Godbole alerts Aziz to Fielding's arrival at the European Guest House. Aziz hopes the rain will prevent a visit by Fielding, who is on an inspection tour of schools in the remote states of central India. Aziz knows Fielding is married, presumably to Adela. Aziz, who got his job through Godbole, has given up some of the practices of Western medicine here out of respect for the desires of his employers. When Aziz received a letter from Fielding announcing his marriage "to someone you know," he stopped reading there.

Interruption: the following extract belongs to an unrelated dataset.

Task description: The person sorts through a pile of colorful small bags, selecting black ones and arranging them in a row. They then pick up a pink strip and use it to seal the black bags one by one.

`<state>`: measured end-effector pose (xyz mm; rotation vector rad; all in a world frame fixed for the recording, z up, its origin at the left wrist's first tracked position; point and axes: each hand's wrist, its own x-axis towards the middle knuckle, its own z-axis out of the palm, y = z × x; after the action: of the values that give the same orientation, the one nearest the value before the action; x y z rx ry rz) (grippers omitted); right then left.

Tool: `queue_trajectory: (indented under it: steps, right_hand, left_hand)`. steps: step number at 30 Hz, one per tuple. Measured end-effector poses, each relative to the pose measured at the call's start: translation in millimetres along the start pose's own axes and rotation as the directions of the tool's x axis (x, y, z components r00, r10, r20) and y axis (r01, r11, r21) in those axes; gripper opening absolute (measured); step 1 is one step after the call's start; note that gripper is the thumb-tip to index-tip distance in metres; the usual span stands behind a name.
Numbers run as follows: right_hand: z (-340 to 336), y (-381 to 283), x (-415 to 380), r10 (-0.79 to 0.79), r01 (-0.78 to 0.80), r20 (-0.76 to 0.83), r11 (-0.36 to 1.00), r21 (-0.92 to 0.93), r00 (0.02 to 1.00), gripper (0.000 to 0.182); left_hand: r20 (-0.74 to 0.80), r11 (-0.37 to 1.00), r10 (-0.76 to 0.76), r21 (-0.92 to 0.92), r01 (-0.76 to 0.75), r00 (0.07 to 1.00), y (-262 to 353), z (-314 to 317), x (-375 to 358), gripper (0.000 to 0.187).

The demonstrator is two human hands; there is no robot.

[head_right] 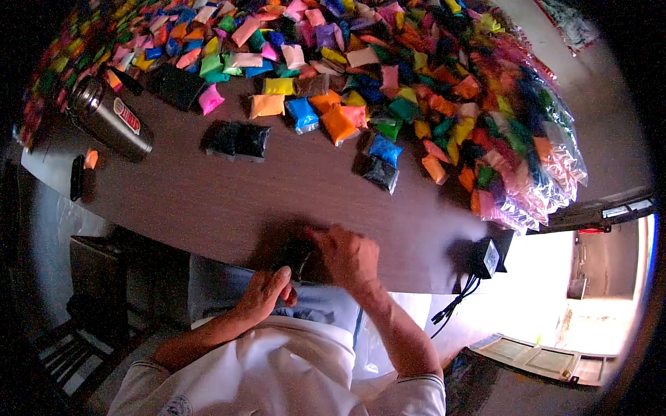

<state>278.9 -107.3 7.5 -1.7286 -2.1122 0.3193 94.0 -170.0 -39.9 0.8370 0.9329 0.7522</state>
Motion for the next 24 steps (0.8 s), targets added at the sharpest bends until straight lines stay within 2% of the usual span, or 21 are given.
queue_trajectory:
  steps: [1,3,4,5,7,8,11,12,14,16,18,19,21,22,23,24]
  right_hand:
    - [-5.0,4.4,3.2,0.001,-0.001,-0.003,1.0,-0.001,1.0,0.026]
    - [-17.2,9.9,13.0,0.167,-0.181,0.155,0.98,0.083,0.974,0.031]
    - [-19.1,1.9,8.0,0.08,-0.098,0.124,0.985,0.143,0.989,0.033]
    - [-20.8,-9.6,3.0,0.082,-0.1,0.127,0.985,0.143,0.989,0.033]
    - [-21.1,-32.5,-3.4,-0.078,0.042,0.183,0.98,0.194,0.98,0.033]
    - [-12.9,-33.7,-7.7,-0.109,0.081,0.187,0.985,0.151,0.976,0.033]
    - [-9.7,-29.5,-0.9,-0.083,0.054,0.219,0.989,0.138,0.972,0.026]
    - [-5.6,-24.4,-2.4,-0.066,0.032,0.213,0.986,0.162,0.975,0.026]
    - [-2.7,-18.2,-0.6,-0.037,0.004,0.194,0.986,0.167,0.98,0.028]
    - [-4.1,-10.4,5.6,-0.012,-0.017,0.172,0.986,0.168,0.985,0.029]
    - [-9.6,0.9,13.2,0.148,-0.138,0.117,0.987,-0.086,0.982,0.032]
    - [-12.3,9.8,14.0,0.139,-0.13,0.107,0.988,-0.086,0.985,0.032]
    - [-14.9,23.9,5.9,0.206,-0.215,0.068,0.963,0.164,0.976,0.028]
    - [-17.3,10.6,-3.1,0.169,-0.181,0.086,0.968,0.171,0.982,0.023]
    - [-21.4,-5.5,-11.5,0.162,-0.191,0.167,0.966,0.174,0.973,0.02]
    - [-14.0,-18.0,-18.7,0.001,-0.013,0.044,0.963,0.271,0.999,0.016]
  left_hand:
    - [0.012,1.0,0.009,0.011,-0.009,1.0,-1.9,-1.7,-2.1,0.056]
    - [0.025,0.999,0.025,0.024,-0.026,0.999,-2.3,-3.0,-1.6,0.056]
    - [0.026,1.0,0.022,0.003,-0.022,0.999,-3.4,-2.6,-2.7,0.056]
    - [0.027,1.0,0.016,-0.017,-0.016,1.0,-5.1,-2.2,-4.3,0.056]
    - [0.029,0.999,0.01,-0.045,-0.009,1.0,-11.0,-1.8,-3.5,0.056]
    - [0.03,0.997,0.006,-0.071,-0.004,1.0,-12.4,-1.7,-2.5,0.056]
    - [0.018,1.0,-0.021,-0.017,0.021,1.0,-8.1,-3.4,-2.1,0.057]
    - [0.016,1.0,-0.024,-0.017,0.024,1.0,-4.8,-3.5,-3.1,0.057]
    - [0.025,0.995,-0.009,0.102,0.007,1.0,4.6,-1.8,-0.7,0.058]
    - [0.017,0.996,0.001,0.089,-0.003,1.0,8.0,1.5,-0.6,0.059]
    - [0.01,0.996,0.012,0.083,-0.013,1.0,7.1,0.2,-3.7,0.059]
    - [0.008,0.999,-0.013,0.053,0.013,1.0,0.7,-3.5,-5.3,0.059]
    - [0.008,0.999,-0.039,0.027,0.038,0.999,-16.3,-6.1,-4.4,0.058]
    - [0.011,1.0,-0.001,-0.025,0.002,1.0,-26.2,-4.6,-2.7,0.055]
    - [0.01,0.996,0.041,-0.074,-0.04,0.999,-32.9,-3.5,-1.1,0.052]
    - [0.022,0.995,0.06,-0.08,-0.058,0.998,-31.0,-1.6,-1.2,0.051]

He deputed Mahmoud Ali to answer the letter for him, and he destroys all subsequent letters from Fielding without reading them. With no attachments to the British, he feels now entirely Indian. His children live with him, he has a mistress, and he writes poetry on Oriental womanhood, calling for the end of purdah. Because of the old accusation against him, Aziz is under the scrutiny of a British agent. A note from Fielding to Godbole awaits Aziz at his house. In it, Fielding says that he is here with his wife and her brother, and that he has certain needs and questions. Aziz tears the note up but fears he may not be able to avoid seeing them.

Analysis

Employed in this Indian state, and more serious about his poetry than his practice of Western medicine, Aziz has no interest in meeting or pleasing any English people and for once feels truly Indian. Still affected by Adela's accusation against him, he has fended off all of Fielding's attempts to renew their friendship. Fielding, it should be noted, is no longer directly involved in education, but is fulfilling an administrative role for the British; he is now more of an official, like Ronny and Turton in Chandrapore. But Aziz has no desire to once again help some English people "see India."